**Problem details:** Return all of the data exactly as written, without the pictures.

(Provided material)

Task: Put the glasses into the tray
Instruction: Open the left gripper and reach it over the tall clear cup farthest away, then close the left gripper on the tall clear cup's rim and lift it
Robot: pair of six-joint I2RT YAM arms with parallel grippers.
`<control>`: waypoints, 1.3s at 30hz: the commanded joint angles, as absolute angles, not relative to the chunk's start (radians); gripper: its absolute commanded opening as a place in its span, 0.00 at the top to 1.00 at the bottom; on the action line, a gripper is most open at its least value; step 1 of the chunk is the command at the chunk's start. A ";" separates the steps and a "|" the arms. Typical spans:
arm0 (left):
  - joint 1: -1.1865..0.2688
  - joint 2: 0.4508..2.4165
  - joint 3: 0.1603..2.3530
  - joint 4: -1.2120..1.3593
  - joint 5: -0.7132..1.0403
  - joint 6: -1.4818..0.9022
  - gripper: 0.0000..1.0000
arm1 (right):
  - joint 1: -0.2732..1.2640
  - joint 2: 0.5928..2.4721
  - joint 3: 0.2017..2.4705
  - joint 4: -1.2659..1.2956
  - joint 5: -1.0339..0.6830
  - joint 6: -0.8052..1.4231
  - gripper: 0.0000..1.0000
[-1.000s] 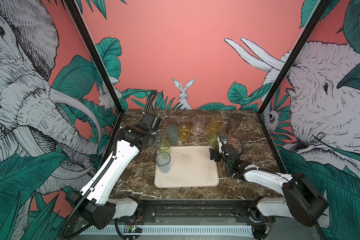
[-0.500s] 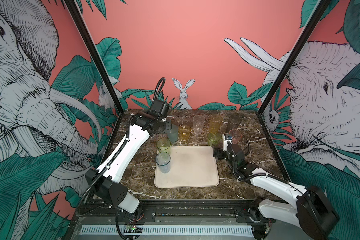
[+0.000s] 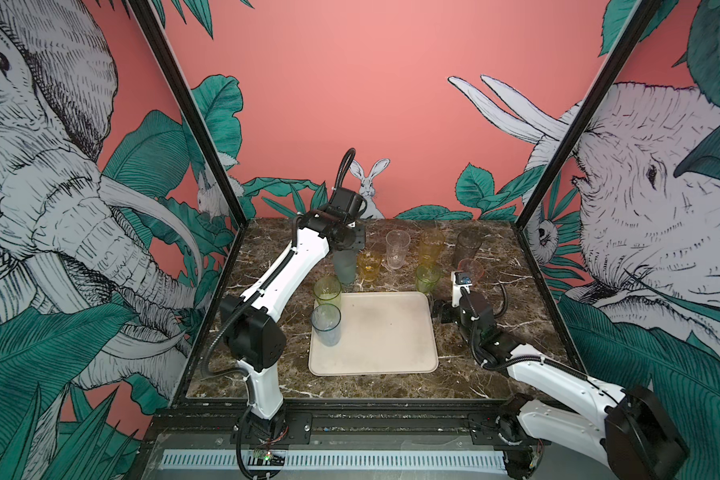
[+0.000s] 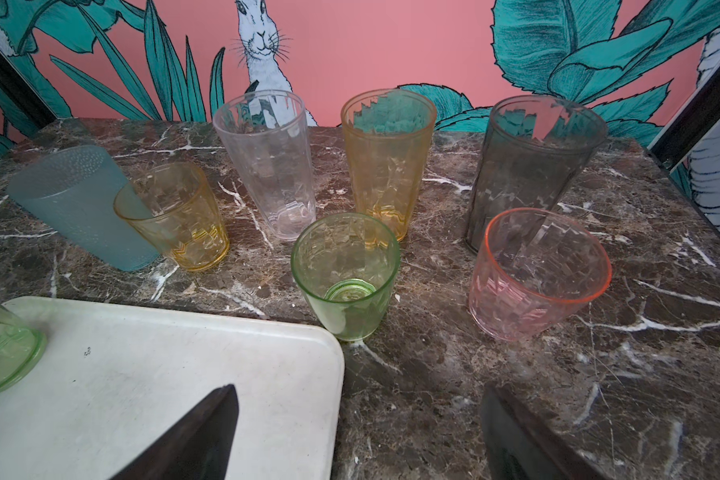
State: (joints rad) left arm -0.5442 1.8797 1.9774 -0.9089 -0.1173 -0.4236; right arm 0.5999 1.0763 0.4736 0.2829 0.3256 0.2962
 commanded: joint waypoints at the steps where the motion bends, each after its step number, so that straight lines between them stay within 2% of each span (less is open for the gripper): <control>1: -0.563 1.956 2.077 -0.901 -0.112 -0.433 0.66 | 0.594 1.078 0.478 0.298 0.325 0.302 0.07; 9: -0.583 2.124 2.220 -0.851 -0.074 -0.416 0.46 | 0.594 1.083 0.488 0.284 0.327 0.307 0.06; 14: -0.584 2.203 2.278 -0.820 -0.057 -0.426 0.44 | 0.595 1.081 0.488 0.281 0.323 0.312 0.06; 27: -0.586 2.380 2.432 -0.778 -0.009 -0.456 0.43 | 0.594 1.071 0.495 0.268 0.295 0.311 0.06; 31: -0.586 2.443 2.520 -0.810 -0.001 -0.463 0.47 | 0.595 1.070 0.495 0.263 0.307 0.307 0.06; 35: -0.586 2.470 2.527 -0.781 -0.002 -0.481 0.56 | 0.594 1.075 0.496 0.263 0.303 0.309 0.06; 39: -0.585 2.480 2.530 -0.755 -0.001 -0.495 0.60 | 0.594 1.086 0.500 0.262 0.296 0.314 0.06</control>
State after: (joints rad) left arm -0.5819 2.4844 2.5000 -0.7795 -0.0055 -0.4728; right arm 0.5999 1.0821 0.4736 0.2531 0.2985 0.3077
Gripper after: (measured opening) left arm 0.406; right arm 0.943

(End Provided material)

**Problem solution:**
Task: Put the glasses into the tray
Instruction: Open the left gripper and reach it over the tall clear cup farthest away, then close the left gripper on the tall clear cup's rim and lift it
Robot: pair of six-joint I2RT YAM arms with parallel grippers.
`<control>`: waypoints, 1.3s at 30hz: the commanded joint angles, as absolute angles, not relative to the chunk's start (radians); gripper: its absolute commanded opening as a place in its span, 0.00 at the top to 1.00 at the bottom; on the action line, a gripper is most open at its least value; step 1 of the chunk is the command at the chunk's start. A ";" separates the steps and a "|" the arms. Typical spans:
arm0 (left):
  - joint 1: -1.1865..0.2688
  - joint 2: 0.4508..2.4165
  - joint 3: 0.1603..2.3530
  - joint 4: -1.2120..1.3593
  - joint 5: -0.7132..1.0403
  - joint 6: -1.4818..0.9022
  - gripper: 0.0000..1.0000
arm1 (right):
  - joint 1: -0.2732..1.2640
  - joint 2: 0.5928..2.4721
  - joint 3: 0.2017..2.4705
  - joint 4: -1.2659..1.2956
  - joint 5: -1.0339..0.6830
  - joint 6: -0.8052..1.4231
  - gripper: 0.0000..1.0000
[-1.000s] 
[-0.500s] 
[+0.000s] 
[+0.000s] 
State: (joints rad) left arm -0.5442 1.8797 1.9774 -0.9089 -0.1173 -0.4236; right arm 0.5999 1.0763 0.4736 0.2829 0.3256 0.2962
 commanded: joint waypoints at the steps where the motion bends, each after its step number, so that straight lines between them stay within 2% of each span (less is open for the gripper): <control>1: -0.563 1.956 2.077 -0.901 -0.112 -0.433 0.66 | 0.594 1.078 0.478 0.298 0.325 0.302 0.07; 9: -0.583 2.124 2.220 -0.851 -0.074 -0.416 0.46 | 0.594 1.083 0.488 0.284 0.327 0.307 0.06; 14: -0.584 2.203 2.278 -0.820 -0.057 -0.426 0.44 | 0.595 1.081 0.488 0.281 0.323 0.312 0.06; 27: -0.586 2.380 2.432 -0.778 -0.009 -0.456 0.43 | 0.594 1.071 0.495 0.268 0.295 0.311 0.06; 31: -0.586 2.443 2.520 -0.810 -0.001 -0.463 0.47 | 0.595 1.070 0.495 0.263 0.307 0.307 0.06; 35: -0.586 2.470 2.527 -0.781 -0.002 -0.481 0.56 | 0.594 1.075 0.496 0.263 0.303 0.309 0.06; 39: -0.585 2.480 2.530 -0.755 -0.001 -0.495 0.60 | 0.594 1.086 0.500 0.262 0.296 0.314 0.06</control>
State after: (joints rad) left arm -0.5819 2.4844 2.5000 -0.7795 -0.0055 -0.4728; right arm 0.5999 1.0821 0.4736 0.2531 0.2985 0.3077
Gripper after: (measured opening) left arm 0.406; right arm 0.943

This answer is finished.